Determine how many lines in the entries below contain the word "scrunchie". The reply is that number alone.

====== DATA SUPPLIED ======

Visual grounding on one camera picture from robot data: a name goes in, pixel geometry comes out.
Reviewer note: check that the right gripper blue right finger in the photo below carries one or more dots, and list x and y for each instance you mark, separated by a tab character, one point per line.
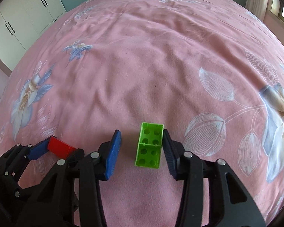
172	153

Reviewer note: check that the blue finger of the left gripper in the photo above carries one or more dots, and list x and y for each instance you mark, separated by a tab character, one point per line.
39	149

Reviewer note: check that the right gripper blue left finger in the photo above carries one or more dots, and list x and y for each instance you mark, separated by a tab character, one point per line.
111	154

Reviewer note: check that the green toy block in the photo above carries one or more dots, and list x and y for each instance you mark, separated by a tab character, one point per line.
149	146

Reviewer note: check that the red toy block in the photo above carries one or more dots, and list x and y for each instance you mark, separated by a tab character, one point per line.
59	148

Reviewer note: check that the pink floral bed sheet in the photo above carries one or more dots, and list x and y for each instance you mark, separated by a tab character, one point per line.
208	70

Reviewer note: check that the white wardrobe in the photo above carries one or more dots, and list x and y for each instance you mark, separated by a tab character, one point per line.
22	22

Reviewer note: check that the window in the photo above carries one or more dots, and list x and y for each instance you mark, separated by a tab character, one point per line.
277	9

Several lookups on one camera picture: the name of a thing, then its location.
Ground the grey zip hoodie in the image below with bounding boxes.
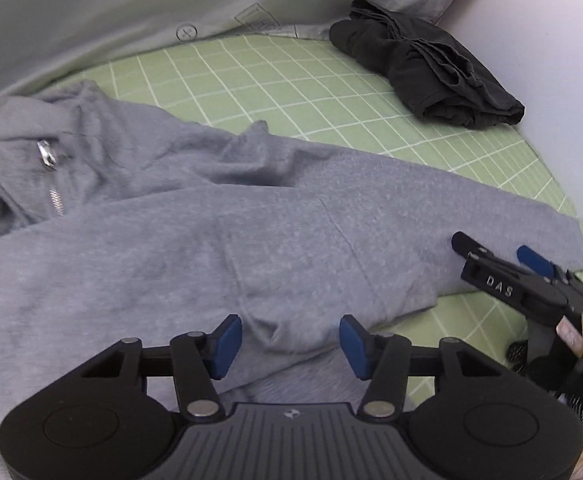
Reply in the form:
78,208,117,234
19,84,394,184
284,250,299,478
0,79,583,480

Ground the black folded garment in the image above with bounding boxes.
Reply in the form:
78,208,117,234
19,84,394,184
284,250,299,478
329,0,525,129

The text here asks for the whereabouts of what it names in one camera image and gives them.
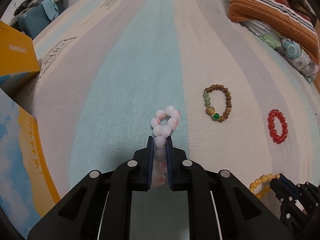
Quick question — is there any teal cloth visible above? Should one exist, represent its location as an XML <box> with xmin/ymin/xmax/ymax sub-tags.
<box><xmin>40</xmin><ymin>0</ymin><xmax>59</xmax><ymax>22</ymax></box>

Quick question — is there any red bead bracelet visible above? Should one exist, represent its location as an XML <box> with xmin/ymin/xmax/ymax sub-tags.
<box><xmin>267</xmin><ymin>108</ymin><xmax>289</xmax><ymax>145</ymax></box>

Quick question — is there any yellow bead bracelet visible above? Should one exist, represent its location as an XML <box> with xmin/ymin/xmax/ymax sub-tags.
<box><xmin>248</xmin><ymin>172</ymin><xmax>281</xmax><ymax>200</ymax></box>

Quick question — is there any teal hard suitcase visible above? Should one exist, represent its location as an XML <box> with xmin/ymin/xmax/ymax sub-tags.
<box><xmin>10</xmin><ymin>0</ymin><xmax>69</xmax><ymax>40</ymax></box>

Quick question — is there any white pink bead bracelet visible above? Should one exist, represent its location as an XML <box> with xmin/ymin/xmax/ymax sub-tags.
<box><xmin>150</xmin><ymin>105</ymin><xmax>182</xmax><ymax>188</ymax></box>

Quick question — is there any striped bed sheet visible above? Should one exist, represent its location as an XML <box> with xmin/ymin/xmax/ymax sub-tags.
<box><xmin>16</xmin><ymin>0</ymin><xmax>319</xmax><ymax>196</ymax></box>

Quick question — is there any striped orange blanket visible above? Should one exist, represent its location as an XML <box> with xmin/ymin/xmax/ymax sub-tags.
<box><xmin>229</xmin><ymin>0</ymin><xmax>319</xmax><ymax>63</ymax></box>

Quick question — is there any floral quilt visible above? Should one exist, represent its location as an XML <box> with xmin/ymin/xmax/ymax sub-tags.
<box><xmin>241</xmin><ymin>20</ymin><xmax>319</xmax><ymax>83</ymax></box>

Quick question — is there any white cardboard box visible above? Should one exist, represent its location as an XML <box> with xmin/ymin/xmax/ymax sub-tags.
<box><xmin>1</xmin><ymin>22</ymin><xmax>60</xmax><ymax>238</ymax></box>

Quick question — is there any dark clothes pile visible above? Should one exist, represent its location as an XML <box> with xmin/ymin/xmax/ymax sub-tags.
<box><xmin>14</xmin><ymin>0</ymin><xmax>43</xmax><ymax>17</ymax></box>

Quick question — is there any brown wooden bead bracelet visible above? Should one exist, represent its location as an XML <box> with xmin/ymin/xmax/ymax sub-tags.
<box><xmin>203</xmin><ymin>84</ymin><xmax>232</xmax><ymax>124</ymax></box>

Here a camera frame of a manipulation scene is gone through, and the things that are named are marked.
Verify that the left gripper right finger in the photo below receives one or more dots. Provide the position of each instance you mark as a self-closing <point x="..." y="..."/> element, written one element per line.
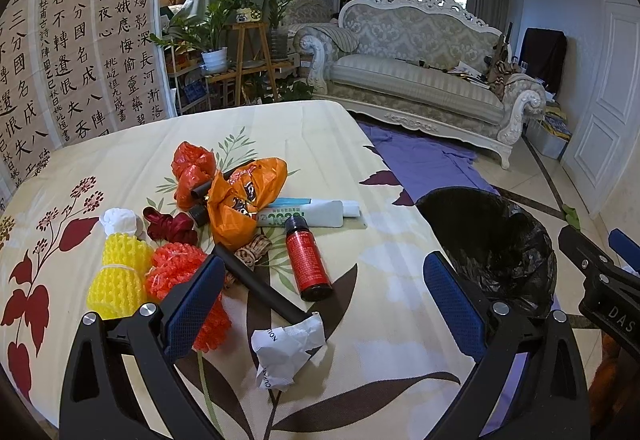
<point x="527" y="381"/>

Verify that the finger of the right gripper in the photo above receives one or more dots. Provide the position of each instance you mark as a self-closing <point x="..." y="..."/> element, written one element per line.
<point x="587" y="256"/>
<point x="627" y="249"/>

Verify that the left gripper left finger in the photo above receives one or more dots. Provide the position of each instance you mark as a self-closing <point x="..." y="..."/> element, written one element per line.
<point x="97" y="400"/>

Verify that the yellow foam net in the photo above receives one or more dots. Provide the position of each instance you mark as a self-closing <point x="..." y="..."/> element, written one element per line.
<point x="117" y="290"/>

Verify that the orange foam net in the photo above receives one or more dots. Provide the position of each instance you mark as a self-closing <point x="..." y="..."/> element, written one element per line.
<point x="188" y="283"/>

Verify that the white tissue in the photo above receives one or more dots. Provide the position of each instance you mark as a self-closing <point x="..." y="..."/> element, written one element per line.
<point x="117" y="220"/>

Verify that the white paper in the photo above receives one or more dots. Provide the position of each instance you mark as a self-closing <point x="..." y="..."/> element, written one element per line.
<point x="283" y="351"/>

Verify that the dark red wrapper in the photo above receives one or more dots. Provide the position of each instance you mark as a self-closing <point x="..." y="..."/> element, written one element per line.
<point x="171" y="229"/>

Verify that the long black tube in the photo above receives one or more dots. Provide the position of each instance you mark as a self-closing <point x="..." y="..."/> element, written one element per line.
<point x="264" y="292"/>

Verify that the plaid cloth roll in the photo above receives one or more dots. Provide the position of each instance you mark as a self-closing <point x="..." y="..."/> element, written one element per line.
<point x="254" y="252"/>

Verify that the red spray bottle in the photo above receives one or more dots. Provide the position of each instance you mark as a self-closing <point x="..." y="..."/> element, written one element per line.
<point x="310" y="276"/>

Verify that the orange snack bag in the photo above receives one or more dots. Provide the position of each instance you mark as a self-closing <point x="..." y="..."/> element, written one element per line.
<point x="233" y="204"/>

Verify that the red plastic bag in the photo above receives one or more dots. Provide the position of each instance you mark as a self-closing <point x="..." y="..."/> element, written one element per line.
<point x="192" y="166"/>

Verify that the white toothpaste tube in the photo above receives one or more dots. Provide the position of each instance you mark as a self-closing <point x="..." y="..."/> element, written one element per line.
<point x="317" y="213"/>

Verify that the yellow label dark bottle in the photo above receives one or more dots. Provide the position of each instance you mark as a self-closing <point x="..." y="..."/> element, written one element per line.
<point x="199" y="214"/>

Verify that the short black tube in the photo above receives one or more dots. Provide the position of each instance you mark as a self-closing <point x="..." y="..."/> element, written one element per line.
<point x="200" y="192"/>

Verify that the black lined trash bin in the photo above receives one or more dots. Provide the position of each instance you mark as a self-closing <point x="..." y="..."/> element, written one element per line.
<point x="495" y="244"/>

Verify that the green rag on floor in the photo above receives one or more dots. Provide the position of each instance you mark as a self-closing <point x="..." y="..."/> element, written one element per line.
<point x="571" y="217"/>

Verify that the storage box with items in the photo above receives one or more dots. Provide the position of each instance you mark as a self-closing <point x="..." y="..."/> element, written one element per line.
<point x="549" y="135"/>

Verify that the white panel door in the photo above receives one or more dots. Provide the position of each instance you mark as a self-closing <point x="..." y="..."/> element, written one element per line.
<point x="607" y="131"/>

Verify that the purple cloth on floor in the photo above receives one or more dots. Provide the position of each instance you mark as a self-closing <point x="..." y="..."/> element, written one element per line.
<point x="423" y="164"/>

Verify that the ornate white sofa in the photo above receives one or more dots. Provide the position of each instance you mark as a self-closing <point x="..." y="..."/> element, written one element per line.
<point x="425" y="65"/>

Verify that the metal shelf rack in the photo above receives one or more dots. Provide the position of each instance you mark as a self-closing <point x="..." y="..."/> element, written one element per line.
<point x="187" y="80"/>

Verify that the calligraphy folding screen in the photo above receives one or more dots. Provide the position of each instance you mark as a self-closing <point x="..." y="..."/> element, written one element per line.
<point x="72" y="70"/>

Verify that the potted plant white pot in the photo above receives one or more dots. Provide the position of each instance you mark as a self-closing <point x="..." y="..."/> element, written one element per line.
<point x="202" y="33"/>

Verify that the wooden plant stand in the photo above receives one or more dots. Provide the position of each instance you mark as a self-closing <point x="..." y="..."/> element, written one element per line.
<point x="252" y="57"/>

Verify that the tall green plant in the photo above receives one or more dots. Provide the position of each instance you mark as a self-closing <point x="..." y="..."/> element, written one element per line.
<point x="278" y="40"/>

======
====== DATA SUPPLIED ======

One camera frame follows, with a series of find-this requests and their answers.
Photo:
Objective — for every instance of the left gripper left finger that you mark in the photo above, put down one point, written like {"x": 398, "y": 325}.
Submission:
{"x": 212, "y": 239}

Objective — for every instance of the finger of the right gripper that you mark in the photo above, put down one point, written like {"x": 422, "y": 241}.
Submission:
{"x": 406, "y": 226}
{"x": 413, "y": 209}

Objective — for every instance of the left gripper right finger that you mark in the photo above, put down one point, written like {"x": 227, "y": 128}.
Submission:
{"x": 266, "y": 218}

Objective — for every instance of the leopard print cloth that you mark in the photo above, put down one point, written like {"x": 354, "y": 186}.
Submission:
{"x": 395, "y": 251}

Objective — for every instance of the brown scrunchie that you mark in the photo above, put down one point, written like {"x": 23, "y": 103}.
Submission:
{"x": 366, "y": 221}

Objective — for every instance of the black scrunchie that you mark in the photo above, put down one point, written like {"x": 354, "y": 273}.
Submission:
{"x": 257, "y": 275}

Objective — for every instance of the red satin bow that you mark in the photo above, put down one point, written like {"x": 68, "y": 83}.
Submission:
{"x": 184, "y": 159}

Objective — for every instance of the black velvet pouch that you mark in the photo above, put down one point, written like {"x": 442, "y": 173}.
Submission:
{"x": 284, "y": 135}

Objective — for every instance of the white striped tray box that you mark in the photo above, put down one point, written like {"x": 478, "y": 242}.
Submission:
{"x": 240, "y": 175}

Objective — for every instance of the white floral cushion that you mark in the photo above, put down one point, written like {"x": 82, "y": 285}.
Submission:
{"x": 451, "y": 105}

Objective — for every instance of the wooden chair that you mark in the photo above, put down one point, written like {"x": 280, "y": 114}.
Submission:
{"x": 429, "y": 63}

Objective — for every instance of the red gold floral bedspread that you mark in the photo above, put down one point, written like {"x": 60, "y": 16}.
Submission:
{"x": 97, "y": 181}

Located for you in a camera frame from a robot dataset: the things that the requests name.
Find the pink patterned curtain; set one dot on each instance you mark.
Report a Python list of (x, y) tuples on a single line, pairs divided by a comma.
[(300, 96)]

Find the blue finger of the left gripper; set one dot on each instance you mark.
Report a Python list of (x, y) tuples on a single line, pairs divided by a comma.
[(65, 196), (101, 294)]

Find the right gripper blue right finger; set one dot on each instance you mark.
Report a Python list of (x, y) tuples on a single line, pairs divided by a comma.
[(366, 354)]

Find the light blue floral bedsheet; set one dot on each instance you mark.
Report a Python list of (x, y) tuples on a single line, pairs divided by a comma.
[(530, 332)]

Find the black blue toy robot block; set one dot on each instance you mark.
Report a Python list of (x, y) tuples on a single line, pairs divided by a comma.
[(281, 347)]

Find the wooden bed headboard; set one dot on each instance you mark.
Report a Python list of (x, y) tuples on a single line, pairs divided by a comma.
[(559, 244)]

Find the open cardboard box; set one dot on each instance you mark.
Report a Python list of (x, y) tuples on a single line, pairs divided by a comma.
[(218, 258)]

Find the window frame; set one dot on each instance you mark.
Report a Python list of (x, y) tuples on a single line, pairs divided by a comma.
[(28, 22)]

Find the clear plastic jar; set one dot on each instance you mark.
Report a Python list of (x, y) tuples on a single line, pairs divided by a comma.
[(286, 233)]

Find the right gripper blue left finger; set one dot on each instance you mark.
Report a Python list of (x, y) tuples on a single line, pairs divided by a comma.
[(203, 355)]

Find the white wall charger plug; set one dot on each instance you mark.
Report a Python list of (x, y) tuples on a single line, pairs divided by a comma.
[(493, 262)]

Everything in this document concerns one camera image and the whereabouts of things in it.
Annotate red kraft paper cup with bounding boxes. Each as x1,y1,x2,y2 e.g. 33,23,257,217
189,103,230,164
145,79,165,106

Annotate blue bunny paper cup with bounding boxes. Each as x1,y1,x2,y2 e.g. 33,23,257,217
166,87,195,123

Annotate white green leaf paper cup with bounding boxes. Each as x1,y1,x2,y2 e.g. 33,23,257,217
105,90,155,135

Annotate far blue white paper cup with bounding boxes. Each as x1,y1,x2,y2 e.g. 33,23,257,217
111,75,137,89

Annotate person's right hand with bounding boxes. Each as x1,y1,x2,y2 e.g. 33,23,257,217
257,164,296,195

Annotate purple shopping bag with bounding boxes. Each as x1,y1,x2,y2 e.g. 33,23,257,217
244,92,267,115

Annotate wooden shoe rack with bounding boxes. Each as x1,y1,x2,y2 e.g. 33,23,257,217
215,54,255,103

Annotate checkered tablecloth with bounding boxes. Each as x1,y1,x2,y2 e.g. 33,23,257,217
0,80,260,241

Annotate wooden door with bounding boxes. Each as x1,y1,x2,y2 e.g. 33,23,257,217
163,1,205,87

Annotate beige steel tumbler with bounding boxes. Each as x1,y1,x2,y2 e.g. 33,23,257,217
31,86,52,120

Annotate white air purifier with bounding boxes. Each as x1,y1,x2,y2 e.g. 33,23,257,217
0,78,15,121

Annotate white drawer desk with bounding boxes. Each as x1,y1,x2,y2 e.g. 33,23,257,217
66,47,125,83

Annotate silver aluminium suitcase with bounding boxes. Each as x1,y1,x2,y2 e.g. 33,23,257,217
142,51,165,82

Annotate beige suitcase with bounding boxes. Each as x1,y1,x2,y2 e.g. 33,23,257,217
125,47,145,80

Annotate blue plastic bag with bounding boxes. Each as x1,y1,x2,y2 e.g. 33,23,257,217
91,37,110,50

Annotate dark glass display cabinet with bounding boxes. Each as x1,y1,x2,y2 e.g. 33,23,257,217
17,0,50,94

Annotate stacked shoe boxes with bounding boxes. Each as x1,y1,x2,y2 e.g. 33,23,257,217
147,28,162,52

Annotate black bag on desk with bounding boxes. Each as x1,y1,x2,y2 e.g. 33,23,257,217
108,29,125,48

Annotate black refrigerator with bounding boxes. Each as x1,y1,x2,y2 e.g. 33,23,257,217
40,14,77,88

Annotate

======

**REPLY**
2